Alors qu'on demandait à Tony Blair, qui doit quitter le pouvoir le 27 juin, s'il avait un conseil à donner à Nicolas Sarkozy pour rester dix ans au pouvoir, il a ri, répondant en français : il n'a pas besoin de mon conseil parce qu'il a fait une campagne extraordinaire et je suis absolument certain qu'il fera très bien.

J'ai une très grande amitié depuis longtemps pour Tony Blair qui n'est pas simplement une question de proximité politique, a expliqué de son côté le futur président français. Tony Blair est un homme que j'apprécie humainement parlant. Je peux dire que c'est un ami.

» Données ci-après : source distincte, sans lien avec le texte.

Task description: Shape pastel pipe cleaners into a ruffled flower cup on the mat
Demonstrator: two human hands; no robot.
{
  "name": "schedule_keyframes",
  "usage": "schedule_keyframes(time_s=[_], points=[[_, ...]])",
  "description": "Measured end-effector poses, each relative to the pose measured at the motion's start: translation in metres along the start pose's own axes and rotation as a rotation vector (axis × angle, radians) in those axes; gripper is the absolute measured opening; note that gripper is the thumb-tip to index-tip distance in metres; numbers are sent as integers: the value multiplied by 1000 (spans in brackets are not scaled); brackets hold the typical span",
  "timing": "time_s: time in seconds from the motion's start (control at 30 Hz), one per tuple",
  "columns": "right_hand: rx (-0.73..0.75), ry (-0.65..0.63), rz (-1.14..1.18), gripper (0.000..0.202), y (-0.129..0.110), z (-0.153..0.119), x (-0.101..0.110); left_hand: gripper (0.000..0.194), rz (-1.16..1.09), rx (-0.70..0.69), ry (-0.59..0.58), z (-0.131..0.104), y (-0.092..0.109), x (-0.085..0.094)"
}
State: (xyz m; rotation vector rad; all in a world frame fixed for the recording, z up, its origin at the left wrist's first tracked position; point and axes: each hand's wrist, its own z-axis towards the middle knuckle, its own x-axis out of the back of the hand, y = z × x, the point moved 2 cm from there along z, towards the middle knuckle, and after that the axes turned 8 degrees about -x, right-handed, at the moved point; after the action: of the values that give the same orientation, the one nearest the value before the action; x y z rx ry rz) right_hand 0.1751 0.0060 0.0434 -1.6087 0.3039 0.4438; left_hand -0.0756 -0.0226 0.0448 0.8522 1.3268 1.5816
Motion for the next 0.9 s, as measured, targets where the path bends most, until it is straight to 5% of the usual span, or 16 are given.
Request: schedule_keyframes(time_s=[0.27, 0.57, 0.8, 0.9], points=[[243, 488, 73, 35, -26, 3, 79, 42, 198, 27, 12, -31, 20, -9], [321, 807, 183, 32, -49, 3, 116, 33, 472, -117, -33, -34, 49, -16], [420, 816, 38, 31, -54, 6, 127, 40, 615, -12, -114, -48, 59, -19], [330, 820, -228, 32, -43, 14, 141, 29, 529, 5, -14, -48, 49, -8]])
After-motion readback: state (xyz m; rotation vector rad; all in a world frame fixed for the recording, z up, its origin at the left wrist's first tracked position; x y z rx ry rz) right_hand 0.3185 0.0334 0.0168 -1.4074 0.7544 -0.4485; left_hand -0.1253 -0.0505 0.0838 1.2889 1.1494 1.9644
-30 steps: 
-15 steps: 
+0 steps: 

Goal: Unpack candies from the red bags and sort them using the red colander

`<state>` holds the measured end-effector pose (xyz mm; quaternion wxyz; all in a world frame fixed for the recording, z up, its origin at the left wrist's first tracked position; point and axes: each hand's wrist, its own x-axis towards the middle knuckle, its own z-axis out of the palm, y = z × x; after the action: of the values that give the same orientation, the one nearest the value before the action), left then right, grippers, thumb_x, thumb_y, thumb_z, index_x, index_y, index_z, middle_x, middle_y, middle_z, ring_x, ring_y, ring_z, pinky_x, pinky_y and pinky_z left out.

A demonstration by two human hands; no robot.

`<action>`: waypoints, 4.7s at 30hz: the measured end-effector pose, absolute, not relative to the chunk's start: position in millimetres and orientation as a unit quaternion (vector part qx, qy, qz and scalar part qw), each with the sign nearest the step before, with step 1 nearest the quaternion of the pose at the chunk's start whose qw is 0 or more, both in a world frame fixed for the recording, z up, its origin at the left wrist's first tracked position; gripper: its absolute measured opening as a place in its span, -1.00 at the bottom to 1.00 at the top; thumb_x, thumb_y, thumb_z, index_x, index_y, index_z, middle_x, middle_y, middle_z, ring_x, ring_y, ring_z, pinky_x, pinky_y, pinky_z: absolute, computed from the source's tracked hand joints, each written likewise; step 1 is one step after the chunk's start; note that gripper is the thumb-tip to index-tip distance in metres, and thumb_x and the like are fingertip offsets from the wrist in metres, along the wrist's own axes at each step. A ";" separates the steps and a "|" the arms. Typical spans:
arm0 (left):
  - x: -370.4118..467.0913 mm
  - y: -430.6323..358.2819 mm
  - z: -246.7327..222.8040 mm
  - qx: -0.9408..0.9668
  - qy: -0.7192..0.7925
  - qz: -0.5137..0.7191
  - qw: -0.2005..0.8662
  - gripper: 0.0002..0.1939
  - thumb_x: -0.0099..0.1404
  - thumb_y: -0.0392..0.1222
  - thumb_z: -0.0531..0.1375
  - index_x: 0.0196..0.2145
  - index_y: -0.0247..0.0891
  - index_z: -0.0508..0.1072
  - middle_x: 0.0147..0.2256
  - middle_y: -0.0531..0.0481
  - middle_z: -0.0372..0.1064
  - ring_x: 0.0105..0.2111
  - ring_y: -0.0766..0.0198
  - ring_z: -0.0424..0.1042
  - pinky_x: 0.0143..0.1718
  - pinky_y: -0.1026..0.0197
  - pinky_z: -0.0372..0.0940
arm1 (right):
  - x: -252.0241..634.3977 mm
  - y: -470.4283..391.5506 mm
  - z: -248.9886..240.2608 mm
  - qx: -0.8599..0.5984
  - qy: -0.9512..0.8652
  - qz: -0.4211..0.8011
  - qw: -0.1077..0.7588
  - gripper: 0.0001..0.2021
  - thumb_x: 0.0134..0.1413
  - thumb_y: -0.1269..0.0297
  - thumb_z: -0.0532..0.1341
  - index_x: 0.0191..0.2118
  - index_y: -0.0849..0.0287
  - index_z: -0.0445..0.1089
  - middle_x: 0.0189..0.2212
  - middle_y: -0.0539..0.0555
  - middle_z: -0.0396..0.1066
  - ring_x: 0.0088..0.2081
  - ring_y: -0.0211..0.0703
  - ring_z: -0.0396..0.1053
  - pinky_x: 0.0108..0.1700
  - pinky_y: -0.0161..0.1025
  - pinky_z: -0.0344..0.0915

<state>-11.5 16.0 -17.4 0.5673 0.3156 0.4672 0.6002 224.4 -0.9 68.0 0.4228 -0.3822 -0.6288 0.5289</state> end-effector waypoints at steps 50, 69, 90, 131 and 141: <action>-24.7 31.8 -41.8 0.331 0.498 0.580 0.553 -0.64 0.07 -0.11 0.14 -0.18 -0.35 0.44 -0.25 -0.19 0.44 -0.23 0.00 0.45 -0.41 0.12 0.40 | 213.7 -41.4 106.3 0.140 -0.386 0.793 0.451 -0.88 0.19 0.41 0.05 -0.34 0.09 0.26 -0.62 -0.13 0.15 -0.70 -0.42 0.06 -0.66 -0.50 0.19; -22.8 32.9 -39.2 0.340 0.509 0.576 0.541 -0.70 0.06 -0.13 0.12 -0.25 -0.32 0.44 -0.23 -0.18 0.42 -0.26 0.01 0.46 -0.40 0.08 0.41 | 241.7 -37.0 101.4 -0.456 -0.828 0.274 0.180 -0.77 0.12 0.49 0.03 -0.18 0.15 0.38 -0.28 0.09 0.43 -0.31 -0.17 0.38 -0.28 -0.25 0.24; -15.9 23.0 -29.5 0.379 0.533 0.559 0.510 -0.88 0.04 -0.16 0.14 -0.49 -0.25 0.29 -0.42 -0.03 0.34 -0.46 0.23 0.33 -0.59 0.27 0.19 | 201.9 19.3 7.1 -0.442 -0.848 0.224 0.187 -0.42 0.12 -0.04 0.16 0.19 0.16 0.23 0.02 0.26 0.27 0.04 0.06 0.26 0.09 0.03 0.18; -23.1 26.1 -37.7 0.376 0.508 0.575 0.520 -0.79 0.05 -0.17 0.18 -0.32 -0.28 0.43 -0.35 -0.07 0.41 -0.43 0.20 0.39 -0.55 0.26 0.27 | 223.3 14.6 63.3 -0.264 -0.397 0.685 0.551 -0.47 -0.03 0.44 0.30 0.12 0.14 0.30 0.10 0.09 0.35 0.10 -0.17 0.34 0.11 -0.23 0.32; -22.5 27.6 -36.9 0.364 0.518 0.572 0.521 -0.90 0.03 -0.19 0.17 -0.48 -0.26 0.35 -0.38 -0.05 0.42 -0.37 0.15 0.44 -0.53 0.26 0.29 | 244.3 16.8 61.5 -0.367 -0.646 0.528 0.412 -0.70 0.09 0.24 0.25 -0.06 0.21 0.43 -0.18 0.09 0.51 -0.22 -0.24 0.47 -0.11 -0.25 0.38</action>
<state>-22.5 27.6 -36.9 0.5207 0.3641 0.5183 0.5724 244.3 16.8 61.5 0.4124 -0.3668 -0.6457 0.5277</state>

Il a profondément modernisé son pays et su rassembler des majorités au-delà de sa propre famille politique pour obtenir des résultats importants », a-t-il souligné. Et il « a montré qu'on pouvait obtenir le plein emploi », a ajouté M. Sarkozy, rappelant s'être « engagé devant les Français pour le plein emploi.

Les deux hommes devaient ensuite dîner ensemble dans un restaurant parisien.

Les remerciements de Chirac

Auparavant, Jacques Chirac, qui doit transmettre ses pouvoirs à Nicolas Sarkozy mercredi, s'était entretenu pendant une heure avec le Premier ministre britannique qui avait annoncé la veille la date de sa démission du 10, Downing Street.

A l'issue de leur entretien, il l'a raccompagné à pied -fait rare- jusqu'à l'entrée principale du palais. Sans faire de commentaires, les deux hommes se sont séparés sur le trottoir, puis Tony Blair a rejoint à pied l'ambassade de Grande-Bretagne, toute proche.

Lors de leur entretien, Jacques Chirac a remercié Tony Blair pour cette visite, un « geste d'amitié » auquel il s'est dit particulièrement sensible, selon son porte-parole. Il a souligné l'importance de ce que le Royaume-Uni et la France avaient accompli ensemble au cours des dernières années, mentionnant en particulier la forte impulsion donnée à la politique de sécurité et de Défense européenne et l'action commune en faveur du développement et de l'Afrique, et pour lutter contre le changement climatique.

Dans une allusion à son successeur Nicolas Sarkozy, le président français a exprimé l'espoir et la conviction que les relations entre la France et le Royaume-Uni demeureraient proches et amicales, au service de l'Europe, de la paix et du développement.

Il a aussi redit à Tony Blair son amitié et ses meilleurs voeux pour l'avenir, selon son porte-parole.

Interrogé par M. Blair sur son projet de fondation, qui doit être lancée à l'automne, Jacques Chirac a précisé qu'elle s'occuperait « de dialogue des cultures, de développement durable, c'est-à-dire d'écologie et de lutte contre la pauvreté ».